Task directions. Write out again the lines from the line with "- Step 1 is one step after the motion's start" up to and including the line with "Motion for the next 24", exactly as they stand below, and skip any picture.

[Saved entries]
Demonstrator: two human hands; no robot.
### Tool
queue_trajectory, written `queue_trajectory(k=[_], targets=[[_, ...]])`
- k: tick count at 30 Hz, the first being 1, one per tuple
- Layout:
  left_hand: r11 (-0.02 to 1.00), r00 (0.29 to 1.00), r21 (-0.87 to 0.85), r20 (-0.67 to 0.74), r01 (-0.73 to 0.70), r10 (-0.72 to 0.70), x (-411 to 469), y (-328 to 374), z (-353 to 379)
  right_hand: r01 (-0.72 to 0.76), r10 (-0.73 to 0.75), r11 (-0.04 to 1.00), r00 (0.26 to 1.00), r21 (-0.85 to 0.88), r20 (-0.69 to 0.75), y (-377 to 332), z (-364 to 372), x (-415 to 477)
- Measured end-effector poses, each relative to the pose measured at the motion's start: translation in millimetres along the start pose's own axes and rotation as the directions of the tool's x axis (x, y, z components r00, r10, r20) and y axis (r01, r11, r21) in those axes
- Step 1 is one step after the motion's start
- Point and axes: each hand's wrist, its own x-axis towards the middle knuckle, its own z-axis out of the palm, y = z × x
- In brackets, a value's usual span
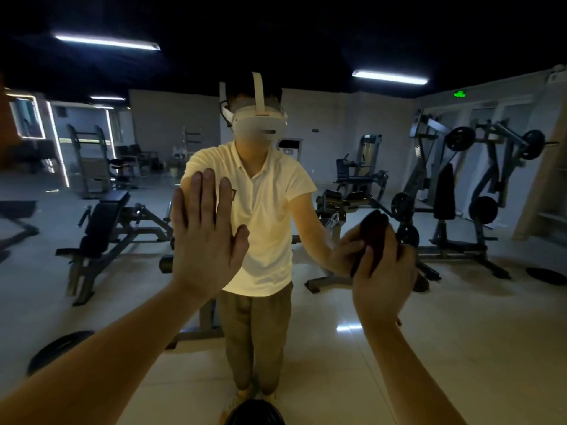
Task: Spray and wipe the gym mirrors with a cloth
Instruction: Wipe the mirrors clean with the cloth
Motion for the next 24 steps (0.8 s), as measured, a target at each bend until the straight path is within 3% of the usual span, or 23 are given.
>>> queue_trajectory(k=[4, 8, 10, 13, 15, 17, 20, 24], targets=[[1.0, 1.0, 0.013, 0.02, -0.005, 0.005, 0.5, 0.1, -3.9, 0.141, -0.153, 0.983, 0.983, 0.12, 0.1, -69.2, 17.3, -32.9], [0.998, 0.997, 0.061, 0.072, -0.034, 0.029, -0.5, -3.3, -17.8, 0.511, -0.576, 0.807, 0.793, 0.296, 0.198, -95.4, 20.4, -75.8], [0.995, 0.993, 0.075, 0.101, -0.068, 0.061, -1.5, -8.5, -24.8, 0.574, -0.624, 0.778, 0.754, 0.256, 0.206, -75.4, 12.6, -50.4], [0.992, 0.986, 0.083, 0.142, -0.097, 0.084, -0.8, -12.4, -33.9, 0.41, -0.441, 0.894, 0.875, 0.181, 0.199, -25.2, -11.3, 11.5], [0.992, 0.982, 0.079, 0.169, -0.1, 0.086, 0.2, -12.2, -38.6, 0.244, -0.247, 0.969, 0.964, 0.046, 0.094, 13.5, -25.2, 46.8], [0.993, 0.98, 0.095, 0.193, -0.07, 0.051, 1.2, -7.0, -44.1, 0.037, -0.037, 0.999, 0.999, 0.009, 0.002, 45.4, -29.8, 58.2], [0.995, 0.979, 0.094, 0.2, 0.025, -0.043, -7.7, 17.3, -49.5, -0.227, 0.231, 0.97, 0.973, 0.087, -0.029, 51.6, -22.3, 36.9], [0.999, 0.976, -0.02, 0.216, 0.045, -0.04, -53.4, 45.2, -47.0, -0.195, 0.181, 0.953, 0.98, 0.232, 0.079, 3.2, -2.0, -16.9]])
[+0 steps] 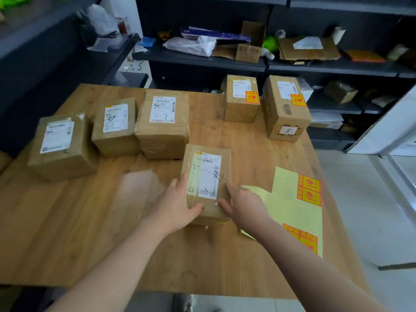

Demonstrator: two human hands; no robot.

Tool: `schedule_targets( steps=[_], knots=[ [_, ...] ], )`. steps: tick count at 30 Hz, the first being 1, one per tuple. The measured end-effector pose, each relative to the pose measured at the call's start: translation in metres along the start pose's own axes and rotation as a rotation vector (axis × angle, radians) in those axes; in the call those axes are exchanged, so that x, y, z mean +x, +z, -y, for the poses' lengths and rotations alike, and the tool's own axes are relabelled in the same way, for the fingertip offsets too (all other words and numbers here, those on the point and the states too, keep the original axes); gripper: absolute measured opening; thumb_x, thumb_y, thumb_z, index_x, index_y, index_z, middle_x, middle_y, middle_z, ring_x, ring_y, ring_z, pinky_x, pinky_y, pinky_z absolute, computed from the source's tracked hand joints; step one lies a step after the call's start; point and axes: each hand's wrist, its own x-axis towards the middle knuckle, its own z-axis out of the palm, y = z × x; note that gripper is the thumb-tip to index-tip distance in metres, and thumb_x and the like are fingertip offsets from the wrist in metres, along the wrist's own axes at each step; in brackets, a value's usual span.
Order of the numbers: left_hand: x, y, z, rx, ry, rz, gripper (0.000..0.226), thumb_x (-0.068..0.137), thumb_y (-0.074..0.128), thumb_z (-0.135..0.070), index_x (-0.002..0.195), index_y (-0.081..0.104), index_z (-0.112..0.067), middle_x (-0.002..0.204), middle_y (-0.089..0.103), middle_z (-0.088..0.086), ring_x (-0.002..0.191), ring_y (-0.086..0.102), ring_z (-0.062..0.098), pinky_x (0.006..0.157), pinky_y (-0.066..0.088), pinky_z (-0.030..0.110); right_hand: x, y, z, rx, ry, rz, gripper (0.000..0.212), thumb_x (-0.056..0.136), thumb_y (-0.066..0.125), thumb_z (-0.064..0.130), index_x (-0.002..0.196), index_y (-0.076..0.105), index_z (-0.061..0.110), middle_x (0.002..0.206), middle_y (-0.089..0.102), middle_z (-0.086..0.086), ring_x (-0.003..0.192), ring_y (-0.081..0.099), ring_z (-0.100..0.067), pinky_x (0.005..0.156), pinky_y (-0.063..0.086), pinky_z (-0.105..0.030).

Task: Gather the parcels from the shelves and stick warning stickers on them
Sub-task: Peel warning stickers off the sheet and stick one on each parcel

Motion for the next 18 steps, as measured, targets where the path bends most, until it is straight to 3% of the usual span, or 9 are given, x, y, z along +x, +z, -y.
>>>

Reply.
- Step 1 is one step after the motion's start
- Point and axes: each hand's wrist, its own x-axis towards the middle knuckle, its own z-axis out of the palm, y = z × x
- In brackets, a value's usual span
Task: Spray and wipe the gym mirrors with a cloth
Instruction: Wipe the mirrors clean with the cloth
Motion for the next 24 steps (0.8 s), as measured, a target at each bend until the straight path is within 3% of the usual span, or 23 are given.

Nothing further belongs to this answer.